Because shadow IT is employee-driven and often occurs outside the workplace, it’s almost impossible to prevent entirely. A heavy-handed approach could cause resentment and make employees feel patronised or untrusted. With this in mind, we recommend this four stage approach:

  • Meet your employees’ needs. Prevention being better than cure, the most effective way to reduce shadow IT is to provide the services employees need to do their work. In particular, by providing applications that allow them to access files on private and mobile devices and share documents with third parties -put in the context of avoiding a Data Breach fine or a breach of a confidentiality indemnity in a customer contract; a wider issue of company phones and laptops could look very cheap. Allowing some use of popular apps can also be a successful approach. This will, of course, have to balanced against budgets, security policies, infrastructure and the need for central control;
  • Have clear policies and guidelines. Processes for new joiners, annual professional declarations and terms of use for technology at work should all cover shadow IT and be clear about what is and what isn’t permitted. Processes for people leaving the organisation should include guidelines for shutting down any shadow IT systems or removing relevant data and files from them. Include any sub-contractors in these processes.

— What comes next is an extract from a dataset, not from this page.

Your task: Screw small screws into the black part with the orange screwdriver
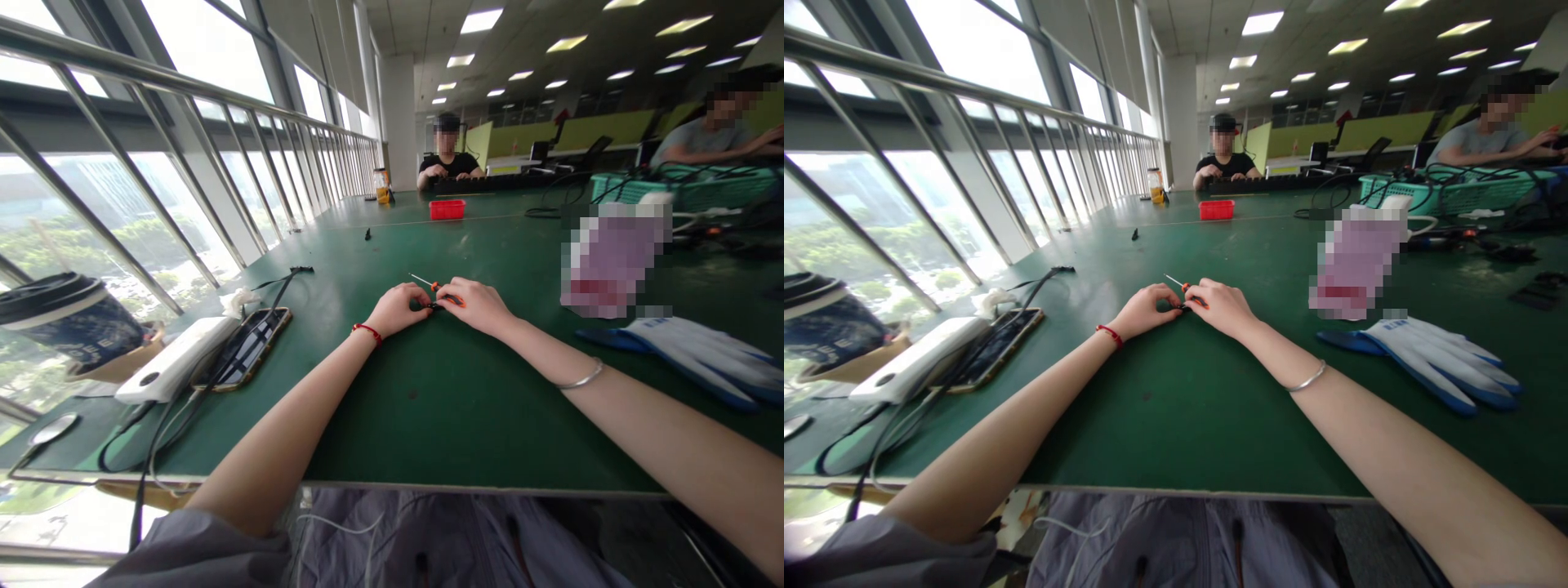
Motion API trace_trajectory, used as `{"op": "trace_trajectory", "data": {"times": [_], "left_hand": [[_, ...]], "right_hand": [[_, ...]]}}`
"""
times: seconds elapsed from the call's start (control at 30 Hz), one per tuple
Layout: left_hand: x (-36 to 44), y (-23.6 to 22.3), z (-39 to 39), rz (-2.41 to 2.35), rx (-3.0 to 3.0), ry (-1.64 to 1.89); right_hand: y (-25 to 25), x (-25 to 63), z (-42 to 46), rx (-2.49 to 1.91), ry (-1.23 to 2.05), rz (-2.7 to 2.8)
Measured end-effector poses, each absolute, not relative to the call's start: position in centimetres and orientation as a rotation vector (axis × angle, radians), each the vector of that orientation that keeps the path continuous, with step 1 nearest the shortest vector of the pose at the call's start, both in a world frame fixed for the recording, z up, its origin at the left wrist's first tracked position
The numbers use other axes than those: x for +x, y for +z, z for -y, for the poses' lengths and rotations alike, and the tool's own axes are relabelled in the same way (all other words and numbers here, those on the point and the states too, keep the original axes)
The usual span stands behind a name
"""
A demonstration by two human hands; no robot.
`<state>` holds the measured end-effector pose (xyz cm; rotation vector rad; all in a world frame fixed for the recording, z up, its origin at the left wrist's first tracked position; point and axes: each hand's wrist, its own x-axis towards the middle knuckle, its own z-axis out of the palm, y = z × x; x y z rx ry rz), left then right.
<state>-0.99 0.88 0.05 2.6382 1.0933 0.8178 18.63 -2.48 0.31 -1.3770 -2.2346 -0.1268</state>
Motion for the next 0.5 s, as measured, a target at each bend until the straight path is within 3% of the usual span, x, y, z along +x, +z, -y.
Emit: {"op": "trace_trajectory", "data": {"times": [0.5], "left_hand": [[-0.43,0.00,-0.50,-0.989,2.402,1.035]], "right_hand": [[0.12,18.66,2.37,-1.314,-0.056,2.147]]}}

E-discovery processes may also need to cover known shadow IT systems in use. Also, implement an organisation-wide policy for grading the sensitivity of information and controlling its availability. For example, you wouldn’t want people posting information graded “Highly confidential” on an intranet accessible by all employees. Make your grading easily understood and universally known among employees and ensure that it is followed "tone from the top" is key.
  • Educate and communicate. User education is the key to reducing shadow IT. Try:

    • Including information about shadow IT in employees’ appraisal processes;
    • Circulating news stories and research studies about the subject among employees;
    • Introducing e-learning programmes;
    • Making shadow IT part of any annual professional declaration process your organisation operates; and
    • Ensuring employees have access to memorable and easily digestible assets.

In larger, or multi-site organisations, effective communication between the central IT or legal function and people based remotely will help drive compliance and reduce the chances of different divisions doing their own thing.

  • Operate a safe environment. This means putting monitoring tools in place, blocking access to particular tools from within the network, applying appropriate due diligence on solutions deployed, activating mobile device management, having effective device and company system access control issue, control and recovery policies and processes in place which are tied to role based needs.

Generally, IT functions will be the leaders in reducing shadow IT, but you can help by influencing policies and guidelines and contributing to user education. If you feel your IT function is a little too relaxed about shadow IT, raise your concerns with your departmental head or the chief information officer (CIO).

Remember a regulatory disclosure requirement, a dawn raid, litigation discovery or even just subject data access request will happen at some point so you need to understand how your company's systems and processes run and are checked and who runs them (and because of these probable events you have a clear mandate to do so).


The use of unauthorised technology by employees is commonplace and represents a risk for organisations. In-house legal teams can help their colleagues in IT by understanding the issue, setting the right policies and guidelines and helping educate employees of the associated risks. It may not eliminate shadow IT entirely, but it can help reduce exposure to risk as part of a holistic approach to the issue.